**Exercise instructions**
The listing below holds a line with "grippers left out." and a later line with "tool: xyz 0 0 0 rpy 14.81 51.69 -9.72". Write out those two lines and every line between them, exactly, and nothing else.

[[ Records provided open ]]

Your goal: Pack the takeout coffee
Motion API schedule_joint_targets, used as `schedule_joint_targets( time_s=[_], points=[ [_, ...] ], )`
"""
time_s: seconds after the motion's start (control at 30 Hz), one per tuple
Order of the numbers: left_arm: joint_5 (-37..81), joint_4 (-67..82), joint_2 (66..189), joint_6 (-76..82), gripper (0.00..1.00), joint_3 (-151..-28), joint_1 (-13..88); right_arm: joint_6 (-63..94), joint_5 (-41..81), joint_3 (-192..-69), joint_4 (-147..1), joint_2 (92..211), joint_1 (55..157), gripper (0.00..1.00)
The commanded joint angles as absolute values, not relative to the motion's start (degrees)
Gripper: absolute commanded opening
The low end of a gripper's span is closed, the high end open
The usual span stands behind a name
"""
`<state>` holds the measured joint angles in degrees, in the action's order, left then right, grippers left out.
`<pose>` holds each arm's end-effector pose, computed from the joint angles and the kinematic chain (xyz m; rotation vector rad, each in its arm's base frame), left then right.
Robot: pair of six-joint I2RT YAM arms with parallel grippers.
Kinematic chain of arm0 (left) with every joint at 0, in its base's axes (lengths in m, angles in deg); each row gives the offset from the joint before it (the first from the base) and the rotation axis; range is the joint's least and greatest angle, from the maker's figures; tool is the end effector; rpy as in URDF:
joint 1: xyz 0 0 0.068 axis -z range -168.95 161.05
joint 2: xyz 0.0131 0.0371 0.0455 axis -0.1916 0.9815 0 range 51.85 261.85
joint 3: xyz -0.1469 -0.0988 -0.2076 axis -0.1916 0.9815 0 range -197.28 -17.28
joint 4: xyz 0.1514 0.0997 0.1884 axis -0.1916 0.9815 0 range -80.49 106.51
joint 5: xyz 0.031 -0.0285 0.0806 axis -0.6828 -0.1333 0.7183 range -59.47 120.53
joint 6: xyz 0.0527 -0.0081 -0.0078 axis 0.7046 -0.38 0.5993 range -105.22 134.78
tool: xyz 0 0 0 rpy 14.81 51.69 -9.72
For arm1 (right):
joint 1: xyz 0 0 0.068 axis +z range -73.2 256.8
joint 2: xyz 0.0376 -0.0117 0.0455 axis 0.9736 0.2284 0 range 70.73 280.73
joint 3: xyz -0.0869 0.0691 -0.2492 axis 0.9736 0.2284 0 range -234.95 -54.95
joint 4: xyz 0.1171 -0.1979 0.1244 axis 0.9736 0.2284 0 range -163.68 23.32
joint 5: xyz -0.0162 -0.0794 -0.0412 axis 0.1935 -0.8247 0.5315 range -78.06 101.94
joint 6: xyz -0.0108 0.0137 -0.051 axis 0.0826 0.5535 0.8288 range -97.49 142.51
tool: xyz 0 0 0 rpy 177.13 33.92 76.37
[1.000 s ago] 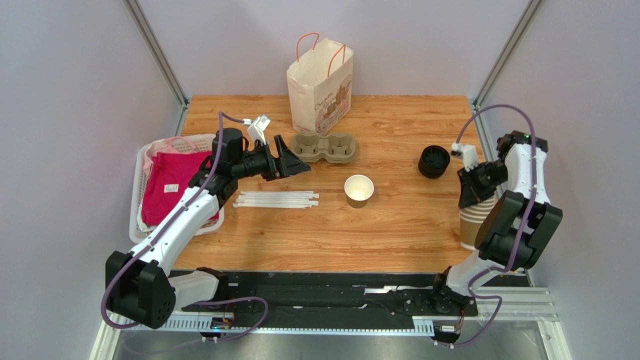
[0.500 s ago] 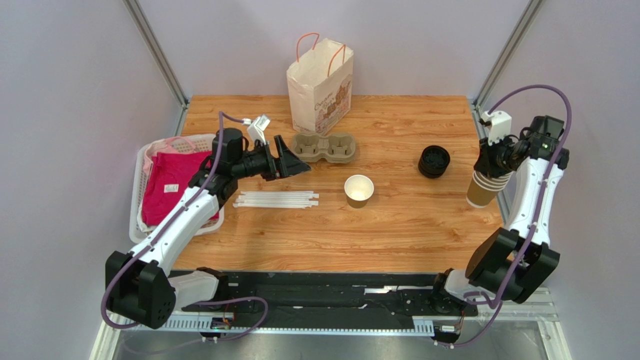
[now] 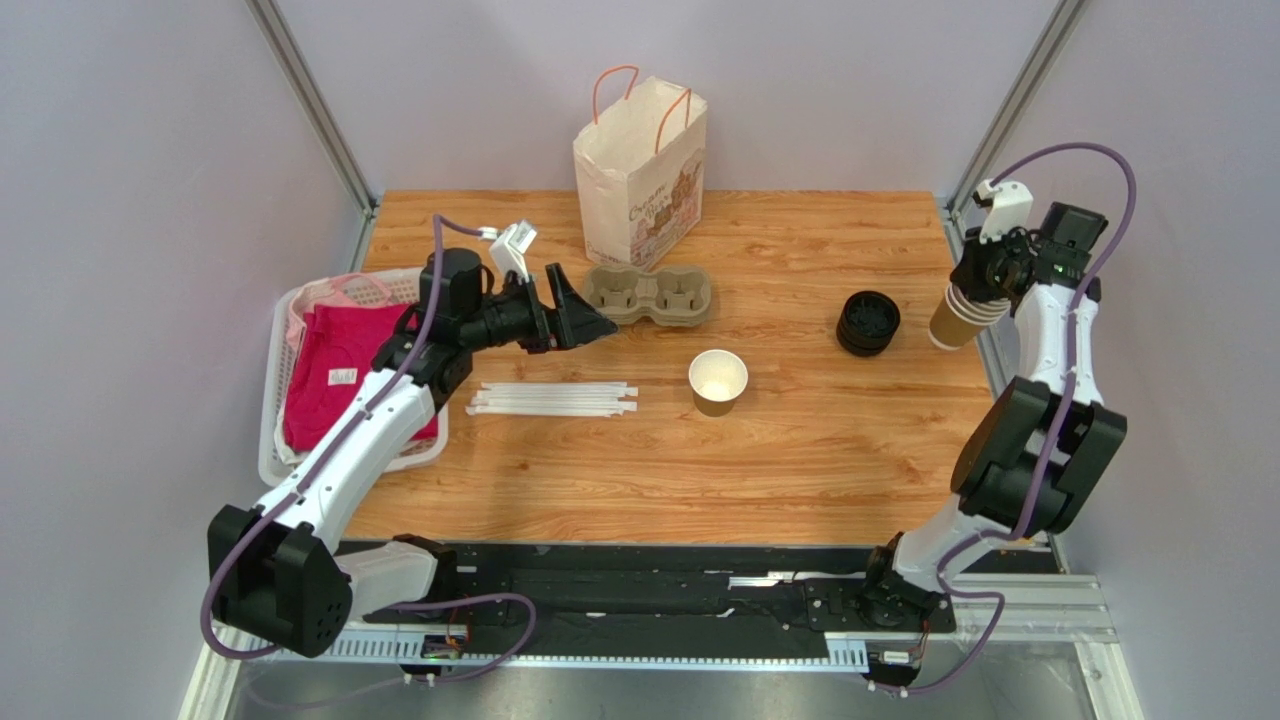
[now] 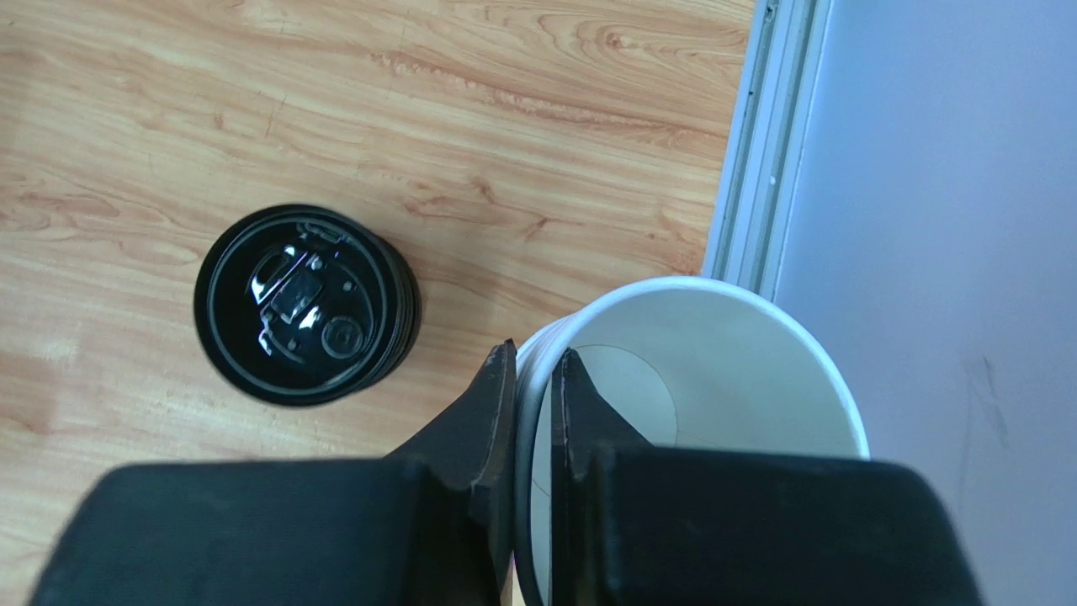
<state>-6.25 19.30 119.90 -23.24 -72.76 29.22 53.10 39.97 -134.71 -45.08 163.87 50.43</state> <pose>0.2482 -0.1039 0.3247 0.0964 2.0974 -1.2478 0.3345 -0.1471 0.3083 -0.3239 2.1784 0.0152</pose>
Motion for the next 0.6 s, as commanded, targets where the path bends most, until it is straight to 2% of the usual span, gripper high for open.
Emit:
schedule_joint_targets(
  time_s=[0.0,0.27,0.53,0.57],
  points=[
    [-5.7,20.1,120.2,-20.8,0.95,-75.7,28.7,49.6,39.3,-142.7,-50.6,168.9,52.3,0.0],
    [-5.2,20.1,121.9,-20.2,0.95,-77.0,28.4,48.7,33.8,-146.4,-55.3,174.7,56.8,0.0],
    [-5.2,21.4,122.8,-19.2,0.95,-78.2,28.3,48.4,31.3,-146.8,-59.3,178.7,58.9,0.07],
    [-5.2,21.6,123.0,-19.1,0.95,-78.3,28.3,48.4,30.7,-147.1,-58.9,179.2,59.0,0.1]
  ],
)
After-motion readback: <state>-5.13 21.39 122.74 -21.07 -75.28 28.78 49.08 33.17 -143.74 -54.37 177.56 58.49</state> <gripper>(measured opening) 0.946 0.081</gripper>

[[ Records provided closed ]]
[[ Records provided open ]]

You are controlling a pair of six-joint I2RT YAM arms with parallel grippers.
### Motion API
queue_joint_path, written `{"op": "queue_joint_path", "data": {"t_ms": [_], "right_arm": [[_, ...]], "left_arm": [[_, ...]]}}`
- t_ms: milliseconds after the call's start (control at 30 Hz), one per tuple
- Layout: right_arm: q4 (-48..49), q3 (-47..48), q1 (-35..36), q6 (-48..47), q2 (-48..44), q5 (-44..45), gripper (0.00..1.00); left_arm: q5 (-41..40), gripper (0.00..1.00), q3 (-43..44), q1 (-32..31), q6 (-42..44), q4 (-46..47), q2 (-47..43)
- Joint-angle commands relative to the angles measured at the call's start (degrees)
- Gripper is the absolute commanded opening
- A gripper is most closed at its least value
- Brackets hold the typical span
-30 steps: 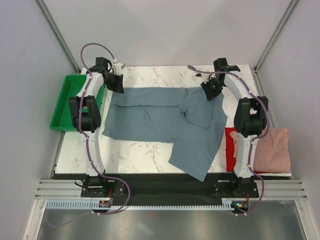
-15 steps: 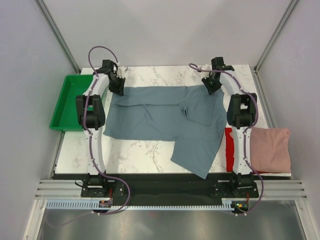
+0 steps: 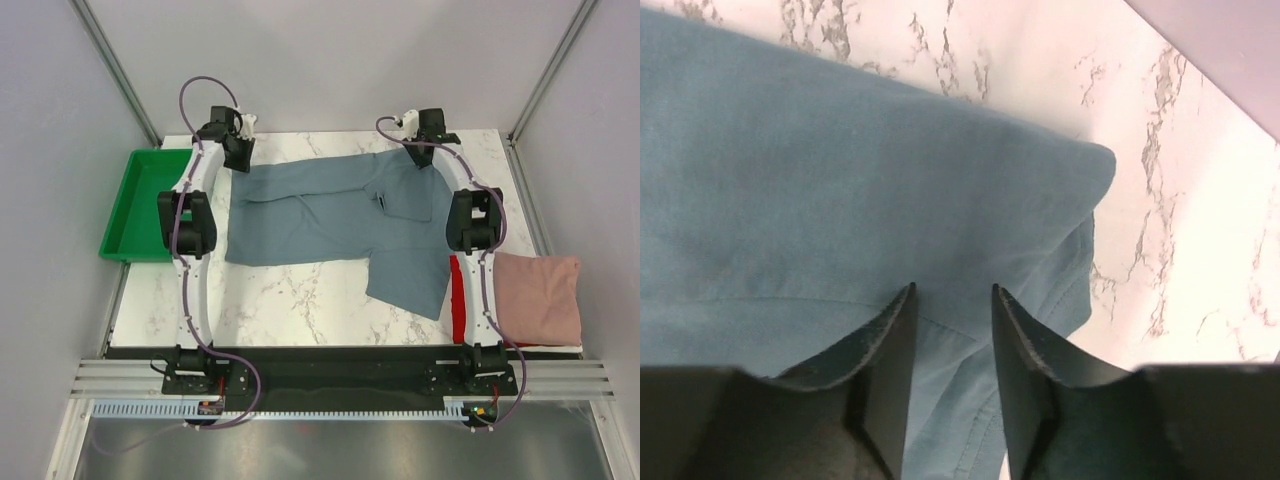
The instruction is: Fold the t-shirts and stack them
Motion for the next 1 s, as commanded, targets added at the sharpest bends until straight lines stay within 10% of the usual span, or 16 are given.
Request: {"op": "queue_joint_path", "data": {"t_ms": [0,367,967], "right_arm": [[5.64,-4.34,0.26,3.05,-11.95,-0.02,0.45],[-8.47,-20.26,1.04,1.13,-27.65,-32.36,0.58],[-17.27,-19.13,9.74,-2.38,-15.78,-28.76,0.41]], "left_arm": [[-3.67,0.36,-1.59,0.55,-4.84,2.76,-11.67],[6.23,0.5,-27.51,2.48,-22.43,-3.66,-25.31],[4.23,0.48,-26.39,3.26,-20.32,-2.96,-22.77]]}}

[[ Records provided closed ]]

**Exercise response**
`<state>` holds the measured joint angles in degrees, in the action's order, left then right, grippers left out.
`<pose>` holds each arm's end-effector pose, computed from the joint angles and the kinematic chain (xyz m; rotation vector rad, each in its arm's base frame), left then right.
Robot: pair of six-joint I2RT YAM arms with parallel grippers.
Kinematic chain of arm0 (left) with every joint at 0, in its base's axes (lengths in m, angles in deg); each row gives the offset from the joint before it (the first from the base) and the rotation axis; range is the joint's least and greatest angle, from the maker's figures; tool is the end effector; rpy as in URDF:
joint 1: xyz 0 0 0.068 axis -z range -168.95 161.05
joint 2: xyz 0.0131 0.0371 0.0455 axis -0.1916 0.9815 0 range 51.85 261.85
joint 3: xyz -0.1469 -0.0988 -0.2076 axis -0.1916 0.9815 0 range -197.28 -17.28
joint 4: xyz 0.1514 0.0997 0.1884 axis -0.1916 0.9815 0 range -80.49 106.51
joint 5: xyz 0.031 -0.0285 0.0806 axis -0.6828 -0.1333 0.7183 range -59.47 120.53
joint 6: xyz 0.0527 -0.0081 -0.0078 axis 0.7046 -0.38 0.5993 range -105.22 134.78
tool: xyz 0 0 0 rpy 14.81 51.69 -9.72

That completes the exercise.